In the heating flow path unit 17A, the ink inflow port 172 and the ink connection port 178 are arranged so as to be located at diagonal positions in plan view, and are connected to the flow path chambers 173, 175, and 177 and communication portions 174 and 176 in the heating flow path unit 17A to form one flow path.

The ink inflow port 172 and the ink connection port 178 are formed at point-symmetrical positions about the center of the rectangular surface in the main body 171 with a rectangular shape in plan view. As a result, when the heating flow path unit 17B formed in a similar manner to the heating flow path unit 17A is stacked on the heating flow path unit 17A with its horizontal direction changed by 180 degrees, the ink connection port 178 can be connected to the ink inflow port 172 of the heating flow path unit 17B.

The flow path chambers 173, 175, and 177 extend in one direction (a longitudinal direction) inside the main body 171 and have hollow portions arranged in parallel with each other. The flow path chambers 173, 175, and 177 are connected via the communication portions 174 and 176 to form a single meandering flow path together with the communication portions 174 and 176. In the main body 171, the ink inflow port 172 and the ink connection port 178 are opened in the upper and lower surfaces at both ends of the meandering flow path.

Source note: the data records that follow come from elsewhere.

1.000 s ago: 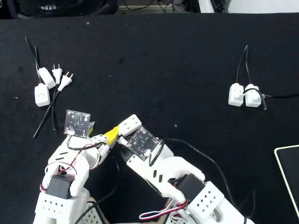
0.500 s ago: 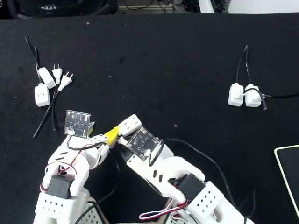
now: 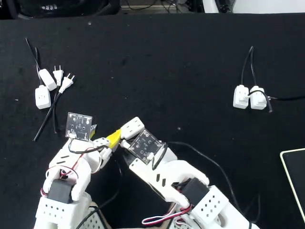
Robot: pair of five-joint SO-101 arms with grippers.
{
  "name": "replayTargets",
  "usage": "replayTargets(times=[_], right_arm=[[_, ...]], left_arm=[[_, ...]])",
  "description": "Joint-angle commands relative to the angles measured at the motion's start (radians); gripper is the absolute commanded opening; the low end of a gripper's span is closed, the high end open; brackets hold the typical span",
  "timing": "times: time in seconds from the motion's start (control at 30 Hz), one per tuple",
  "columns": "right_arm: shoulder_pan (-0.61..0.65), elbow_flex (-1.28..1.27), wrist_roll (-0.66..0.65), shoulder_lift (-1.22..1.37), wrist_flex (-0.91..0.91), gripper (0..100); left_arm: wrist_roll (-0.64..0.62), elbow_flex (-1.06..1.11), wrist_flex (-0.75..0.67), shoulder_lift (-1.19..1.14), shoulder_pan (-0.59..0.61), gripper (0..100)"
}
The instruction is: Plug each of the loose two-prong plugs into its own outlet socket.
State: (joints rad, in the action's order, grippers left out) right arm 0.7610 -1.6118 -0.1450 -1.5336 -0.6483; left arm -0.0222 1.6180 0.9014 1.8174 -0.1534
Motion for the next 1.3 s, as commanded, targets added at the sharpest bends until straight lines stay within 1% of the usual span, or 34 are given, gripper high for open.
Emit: replayTargets(times=[0.0,0.1,0.63,0.73,1.13,1.27], right_arm=[[-0.041,0.096,0.009,-0.036,0.011,1.0],[-0.041,0.09,0.043,-0.036,0.032,1.0],[-0.043,0.087,0.051,-0.028,0.034,1.0],[-0.043,0.087,0.083,-0.028,0.037,1.0],[-0.043,0.085,0.094,-0.03,0.038,1.0],[-0.043,0.054,0.094,-0.035,0.074,1.0]], left_arm=[[0.011,0.007,0.003,-0.011,-0.019,27],[0.009,0.008,0.003,-0.011,-0.019,27],[0.008,0.005,0.003,-0.009,-0.013,27],[0.008,0.005,0.003,-0.009,-0.013,27],[0.008,0.005,0.003,-0.009,-0.013,27],[0.008,0.004,0.003,-0.009,-0.013,27]])
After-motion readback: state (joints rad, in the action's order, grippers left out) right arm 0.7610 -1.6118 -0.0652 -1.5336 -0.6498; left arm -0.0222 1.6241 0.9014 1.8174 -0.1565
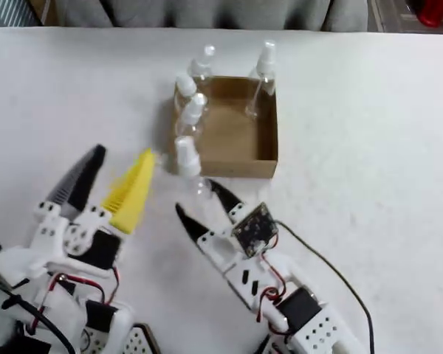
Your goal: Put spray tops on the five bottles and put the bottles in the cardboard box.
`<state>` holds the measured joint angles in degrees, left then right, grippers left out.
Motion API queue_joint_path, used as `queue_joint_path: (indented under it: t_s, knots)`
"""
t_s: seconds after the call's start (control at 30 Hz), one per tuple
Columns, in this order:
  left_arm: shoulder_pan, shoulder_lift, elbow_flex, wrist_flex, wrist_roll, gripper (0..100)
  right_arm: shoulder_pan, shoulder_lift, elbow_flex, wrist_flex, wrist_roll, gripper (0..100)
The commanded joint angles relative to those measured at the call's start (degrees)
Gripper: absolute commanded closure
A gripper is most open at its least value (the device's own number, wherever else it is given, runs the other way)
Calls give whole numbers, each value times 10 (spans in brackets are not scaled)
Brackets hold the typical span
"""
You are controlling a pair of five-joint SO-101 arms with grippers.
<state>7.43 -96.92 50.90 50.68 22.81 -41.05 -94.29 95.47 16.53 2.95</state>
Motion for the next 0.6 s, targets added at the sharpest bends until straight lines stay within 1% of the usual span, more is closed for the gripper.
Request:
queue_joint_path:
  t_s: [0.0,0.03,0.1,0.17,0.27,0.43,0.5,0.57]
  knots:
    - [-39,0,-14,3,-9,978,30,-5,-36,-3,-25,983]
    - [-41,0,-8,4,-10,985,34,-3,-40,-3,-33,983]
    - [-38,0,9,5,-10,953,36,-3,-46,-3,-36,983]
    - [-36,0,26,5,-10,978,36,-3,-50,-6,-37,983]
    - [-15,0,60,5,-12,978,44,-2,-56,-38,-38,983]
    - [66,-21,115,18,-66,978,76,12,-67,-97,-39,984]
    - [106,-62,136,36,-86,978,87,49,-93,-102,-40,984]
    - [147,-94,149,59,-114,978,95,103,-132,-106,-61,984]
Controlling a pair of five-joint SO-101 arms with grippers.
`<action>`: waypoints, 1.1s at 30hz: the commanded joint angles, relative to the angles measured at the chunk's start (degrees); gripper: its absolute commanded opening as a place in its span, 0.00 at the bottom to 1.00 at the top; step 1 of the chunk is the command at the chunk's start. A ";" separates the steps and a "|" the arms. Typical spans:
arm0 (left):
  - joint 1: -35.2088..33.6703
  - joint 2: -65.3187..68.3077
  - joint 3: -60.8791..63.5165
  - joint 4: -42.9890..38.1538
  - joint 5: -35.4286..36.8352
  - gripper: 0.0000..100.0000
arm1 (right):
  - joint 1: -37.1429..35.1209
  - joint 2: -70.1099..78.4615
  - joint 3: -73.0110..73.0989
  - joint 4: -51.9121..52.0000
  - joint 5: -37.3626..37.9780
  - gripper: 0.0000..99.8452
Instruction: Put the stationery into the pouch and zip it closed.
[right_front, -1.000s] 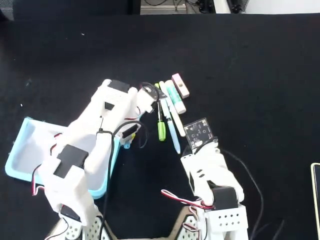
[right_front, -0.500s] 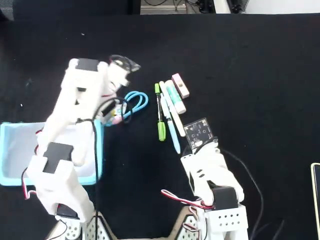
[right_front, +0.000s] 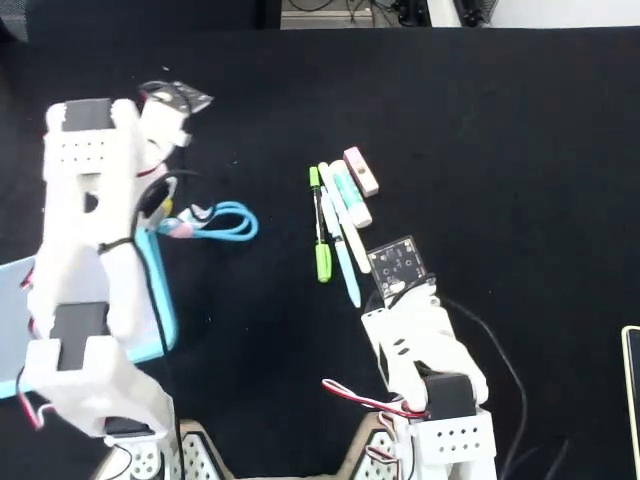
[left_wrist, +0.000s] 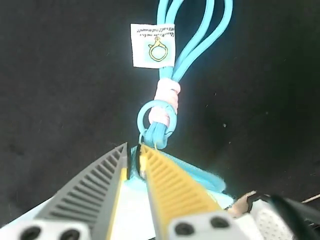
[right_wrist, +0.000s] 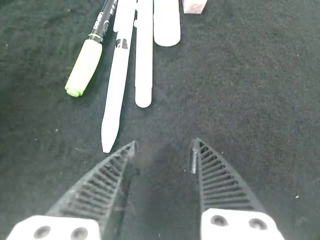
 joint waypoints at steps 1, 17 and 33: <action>-3.91 -8.44 2.59 0.70 -0.88 0.03 | -0.35 -5.41 -0.22 0.09 0.35 0.17; -1.98 -30.68 12.88 0.62 0.09 0.03 | -16.97 -5.49 -9.10 -0.18 -0.09 0.20; 26.86 -38.07 7.43 0.53 17.23 0.03 | -24.18 -5.76 -9.63 -10.11 -21.01 0.20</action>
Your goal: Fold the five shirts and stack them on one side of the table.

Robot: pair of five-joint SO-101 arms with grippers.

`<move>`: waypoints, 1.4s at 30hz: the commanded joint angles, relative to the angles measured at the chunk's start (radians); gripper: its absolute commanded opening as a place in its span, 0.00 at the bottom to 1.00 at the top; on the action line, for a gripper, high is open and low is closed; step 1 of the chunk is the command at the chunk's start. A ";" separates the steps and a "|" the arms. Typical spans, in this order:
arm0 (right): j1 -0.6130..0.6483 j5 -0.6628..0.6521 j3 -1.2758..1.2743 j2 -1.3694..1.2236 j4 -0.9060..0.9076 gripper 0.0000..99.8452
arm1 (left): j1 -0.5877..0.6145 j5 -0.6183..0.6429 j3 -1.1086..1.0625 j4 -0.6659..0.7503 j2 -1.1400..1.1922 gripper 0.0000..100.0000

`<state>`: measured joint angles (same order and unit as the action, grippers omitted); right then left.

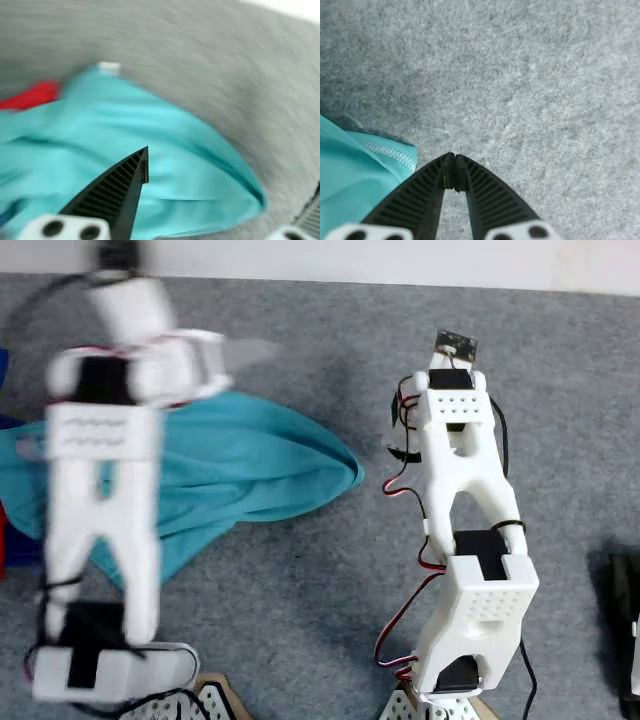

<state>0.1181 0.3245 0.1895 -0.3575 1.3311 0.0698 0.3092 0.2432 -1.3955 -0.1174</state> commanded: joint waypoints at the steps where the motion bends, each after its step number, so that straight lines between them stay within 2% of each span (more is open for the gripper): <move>1: 0.062 -0.031 -0.005 0.065 -0.001 0.01 | 0.188 -0.077 0.054 -0.189 -0.128 0.47; 4: 0.122 -0.089 -0.036 0.084 -0.010 0.01 | 0.246 -0.126 0.005 -0.287 -0.153 0.45; 9: 0.243 -0.170 -0.176 0.226 -0.045 0.01 | 0.325 -0.141 -0.200 -0.282 -0.154 0.44; 13: 0.291 -0.192 -0.433 0.429 -0.209 0.01 | 0.363 -0.193 -0.392 -0.173 -0.154 0.44; 20: 0.300 -0.226 -0.773 0.664 -0.473 0.01 | 0.532 -0.230 -0.638 0.081 -0.154 0.44; 23: 0.300 -0.226 -0.792 0.679 -0.493 0.01 | 0.575 -0.296 -0.740 0.161 -0.153 0.44; 29: 0.300 -0.221 -0.792 0.679 -0.493 0.01 | 0.645 -0.347 -0.869 0.315 -0.147 0.44; 37: 0.300 -0.221 -0.794 0.679 -0.493 0.01 | 0.644 -0.371 -0.980 0.540 -0.145 0.44; 42: 0.300 -0.219 -0.794 0.679 -0.493 0.01 | 0.642 -0.370 -0.992 0.608 -0.143 0.44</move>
<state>0.4066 0.1097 -0.6099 0.2793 0.8539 0.7112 -0.0560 -0.7465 -0.8416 -0.2417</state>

Ribs 179 extending along the longitudinal direction are formed upright in the flow path chambers 173, 175, and 177. The rib 179 increases the contact area with the ink flowing in the flow path chambers 173, 175, and 177. By heating the flow path chambers 173, 175, and 177 using the heater 70, the ink flowing through the flow path chambers 173, 175, and 177 flows in contact with the ribs 179, and the temperature can be more effectively raised. Furthermore, the rib 179 guides the flow of ink in such a manner that the ink flows from the side of the ink inflow port 172 to one side in the flow path chambers 173, 175, and 177.

The communication portions 174 and 176 connect the flow path chambers 173, 175, and 177 adjacent to each other. The communication portions 174 and 176 may be configured in any manner as long as the flow path chambers 173, 175, and 177 adjacent to each other communicate with each other. The communication portions 174 and 176 may be cylindrical bodies that allow the flow path chambers 173, 175, and 177 adjacent to each other in the main body 171 to communicate with each other, or may be recessed and notched grooves with a semicircular cross section or the like formed across the flow path chambers 173, 175, and 177 in the main body 171 so as to allow the flow path chambers to communicate with each other.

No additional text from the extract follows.